Case Centric Training Features
- issue
- issueArea
- naturalCourt
- petitioner
- petitionerState
- respondent
- jurisdiction
- adminAction
- adminActionState
- threeJudgeFdc
- caseOrigin
- caseOriginState
- respondentState
- caseSource
- caseSourceState
- lawType
- lawSupp
Case Centric Results
The models were able to predict the outcomes about 75 percent of the time following 1,000 epochs of training. It is likely that factors other than previous voting behavior determine the outcome of the case.
Justice Centric Model
The second is justice centric. The predictive power of this model, should in theory be greater as it attempts to determine the likely vote of an individual justice against an issue area. Again this is limited as only the overarching issue area is available in the data. It may very well prove that justices may favor free speech in most cases, except when the military is the target. The model could not predict that, because the data is limited.
Justice Centric Training Features
- justice
- issue
- issueArea
- lawType
- direction
- petitioner
- naturalCourt
- petitionerState
- respondent
- respondentState
- jurisdiction
- caseOrigin
- caseOriginState
- caseSource
- caseSourceState
- certReason
- lawSupp
Justice Centric Results
The justice centric pipeline results in accuracy exceeding 82 percent. This is better, but a model that could consider more factors and issue areas would likely improve the results.
Next Steps
I will integrate the models to my neo4j data set. As of now, the graph database exceeds 50,000 individuals nodes and over 400,000 relationships. It will allow me to train an algorithm that can determine a justices attitude towards, cases, clauses, sentences, states, petitioners, and any other feature integrated into the dataset.
The Code
Case Centric Training Pipeline
I’ve included the entire model below. Review my documentation site for more detail.
#supremeCourtPrediction.py
#a program that uses the segal and spaeth dataset to predict the outcomes of cases
import pandas as pd
import tensorflow as tf
import math
import seaborn as sns
import matplotlib.pyplot as plt
import shap
shap.initjs()
import os
import csv
import datetime
from tensorflow import feature_column
from tensorflow.keras import layers
from sklearn.model_selection import train_test_split
from itertools import permutations
import matplotlib.pyplot as plt
def get_environmental_variables():
cwd = os.getcwd()
log_dir = os.path.join(cwd,"logs/fit/") + datetime.datetime.now().strftime("%Y%m%d-%H%M%S")
return cwd, log_dir
def load_data(cwd):
data_path = os.path.join(cwd,'data','citation.csv')

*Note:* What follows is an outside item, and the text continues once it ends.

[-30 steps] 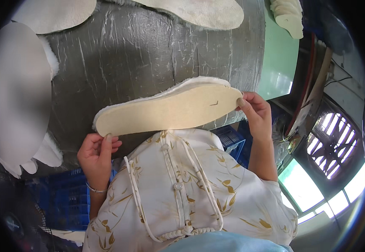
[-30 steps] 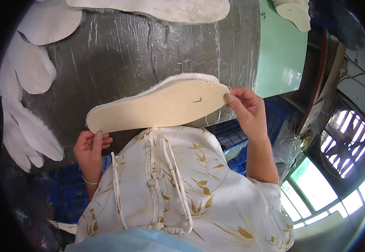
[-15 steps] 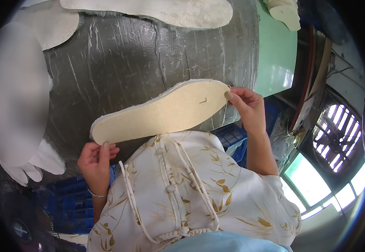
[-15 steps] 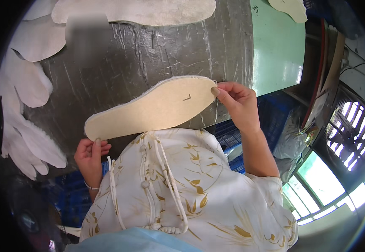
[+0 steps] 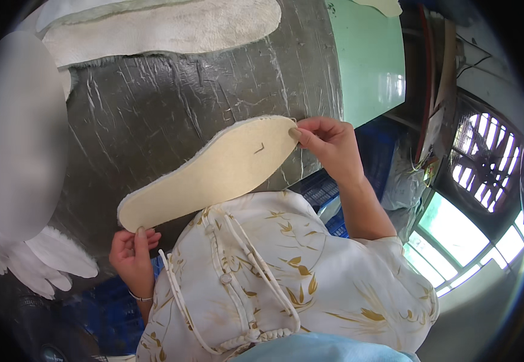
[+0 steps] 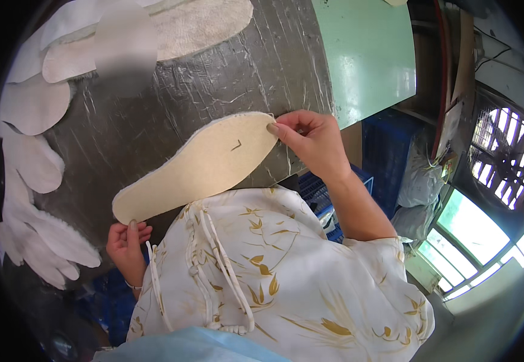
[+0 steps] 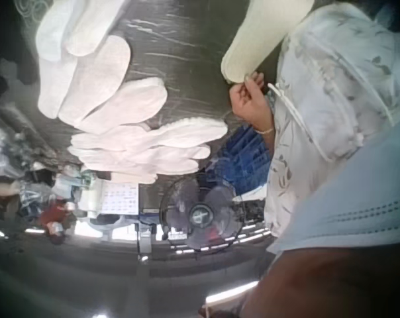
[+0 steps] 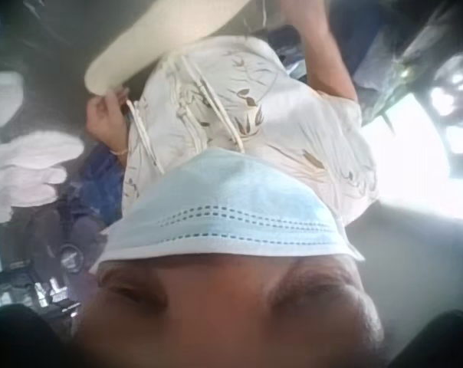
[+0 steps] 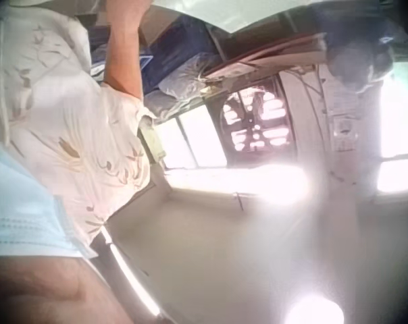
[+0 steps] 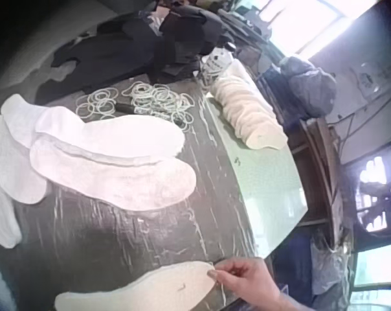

drop_path = os.path.join(cwd,'data','features','drop','drop.txt')
#print(path)
dataframe = pd.read_csv(data_path,encoding= 'unicode_escape')
#print(dataframe.head())
with open(drop_path) as fp:
for cnt, line in enumerate(fp):
#print("Dropping {} from dataframe".format(line))
line = line.strip('\n')
line = line.strip('\t')
line = line.strip("'")
dataframe.drop(line,axis=1,inplace=True)
dataframe.fillna(0, inplace=True)
print(dataframe)
#dataframe.issue = dataframe.astype({'issue': 'str'})
#dataframe[issue] = dataframe[issue].astype(str)
#print(dataframe)
#print(dataframe.head())
return dataframe
def split_datframe(dataframe):
train, test = train_test_split(dataframe, test_size=0.2)
train, val = train_test_split(train, test_size=0.2)
print(len(train), 'train examples')
print(len(val), 'validation examples')
print(len(test), 'test examples')
return train, test, val
# A utility method to create a tf.data dataset from a Pandas Dataframe
def df_to_dataset(dataframe, shuffle=True, batch_size=32):
dataframe = dataframe.copy()
labels = dataframe.pop('declarationUncon')
ds = tf.data.Dataset.from_tensor_slices((dict(dataframe), labels))
if shuffle:
ds = ds.shuffle(buffer_size=len(dataframe))
ds = ds.batch(batch_size)
print(ds)
return ds
def get_input_pipeline(train, test, val, batch_size=32, shuffle=True):
train_ds = df_to_dataset(train, batch_size=batch_size)
val_ds = df_to_dataset(val, shuffle=False, batch_size=batch_size)
test_ds = df_to_dataset(test, shuffle=False, batch_size=batch_size)
return train_ds, val_ds, test_ds
def get_feature_layer(cwd): #select the columns for analysis from dataset
feature_path = os.path.join(cwd,'data','features','use','features.txt')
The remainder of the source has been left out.